◆ **WORK ORDER**
Transcribe the entire listing below exactly.

#####

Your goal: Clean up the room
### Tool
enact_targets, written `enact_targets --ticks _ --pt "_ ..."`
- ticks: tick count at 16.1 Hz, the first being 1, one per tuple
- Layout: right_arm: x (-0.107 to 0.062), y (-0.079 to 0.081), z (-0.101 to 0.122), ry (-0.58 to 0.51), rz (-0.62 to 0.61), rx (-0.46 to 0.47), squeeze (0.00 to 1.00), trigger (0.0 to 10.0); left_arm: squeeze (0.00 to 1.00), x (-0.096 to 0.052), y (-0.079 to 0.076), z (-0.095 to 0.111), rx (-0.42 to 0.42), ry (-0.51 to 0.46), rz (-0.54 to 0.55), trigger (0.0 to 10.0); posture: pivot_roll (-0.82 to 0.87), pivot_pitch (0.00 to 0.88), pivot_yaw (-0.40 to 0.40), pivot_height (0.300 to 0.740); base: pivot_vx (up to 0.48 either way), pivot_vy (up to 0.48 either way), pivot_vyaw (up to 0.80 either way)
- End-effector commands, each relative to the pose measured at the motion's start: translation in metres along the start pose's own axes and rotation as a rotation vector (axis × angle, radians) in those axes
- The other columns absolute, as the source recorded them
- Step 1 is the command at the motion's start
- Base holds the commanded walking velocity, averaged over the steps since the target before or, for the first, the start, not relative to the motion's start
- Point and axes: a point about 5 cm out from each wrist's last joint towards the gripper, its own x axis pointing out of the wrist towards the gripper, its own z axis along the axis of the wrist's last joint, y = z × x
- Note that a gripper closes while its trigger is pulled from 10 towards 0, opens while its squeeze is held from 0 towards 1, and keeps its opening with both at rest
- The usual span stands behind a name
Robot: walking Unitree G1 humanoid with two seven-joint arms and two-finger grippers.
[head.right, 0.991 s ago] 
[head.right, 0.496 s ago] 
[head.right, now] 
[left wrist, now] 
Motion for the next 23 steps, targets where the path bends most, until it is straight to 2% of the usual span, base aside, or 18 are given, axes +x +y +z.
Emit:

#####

◆ **ANSWER TO THIS PROBLEM**
Your goal: Clean up the room
### Tool
enact_targets, written `enact_targets --ticks _ --pt "_ ..."`
- ticks: tick count at 16.1 Hz, the first being 1, one per tuple
- Layout: right_arm: x (-0.107 to 0.062), y (-0.079 to 0.081), z (-0.101 to 0.122), ry (-0.58 to 0.51), rz (-0.62 to 0.61), rx (-0.46 to 0.47), squeeze (0.00 to 1.00), trigger (0.0 to 10.0); left_arm: squeeze (0.00 to 1.00), x (-0.096 to 0.052), y (-0.079 to 0.076), z (-0.095 to 0.111), rx (-0.42 to 0.42), ry (-0.51 to 0.46), rz (-0.54 to 0.55), trigger (0.0 to 10.0); posture: pivot_roll (-0.82 to 0.87), pivot_pitch (0.00 to 0.88), pivot_yaw (-0.40 to 0.40), pivot_height (0.300 to 0.740); base: pivot_vx (up to 0.48 either way), pivot_vy (up to 0.48 either way), pivot_vyaw (up to 0.80 either way)
- End-effector commands, each relative to the pose measured at the motion's start: translation in metres along the start pose's own axes and rotation as a rotation vector (axis × angle, radians) in those axes
- The other columns absolute, as the source recorded them
- Step 1 is the command at the motion's start
- Base holds the commanded walking velocity, averaged over the steps since the target before or, for the first, the start, not relative to the motion's start
- Point and axes: a point about 5 cm out from each wrist's last joint towards the gripper, its own x axis pointing out of the wrist towards the gripper, its own z axis along the axis of the wrist's last joint, y = z × x
- Note that a gripper closes while its trigger is pulled from 10 towards 0, opens while its squeeze is held from 0 towards 1, and keeps its opening with both at rest
- The usual span stands behind a name
Robot: walking Unitree G1 humanoid with two seven-joint arms and two-finger grippers.
[head.right, 0.991 s ago] 
[head.right, 0.496 s ago] 
[head.right, now] 
[left wrist, now] 
Motion for the next 23 steps, targets where the path bends most, until it is straight to 2% of the usual span, base aside, or 18 are given, axes +x +y +z.
Emit:

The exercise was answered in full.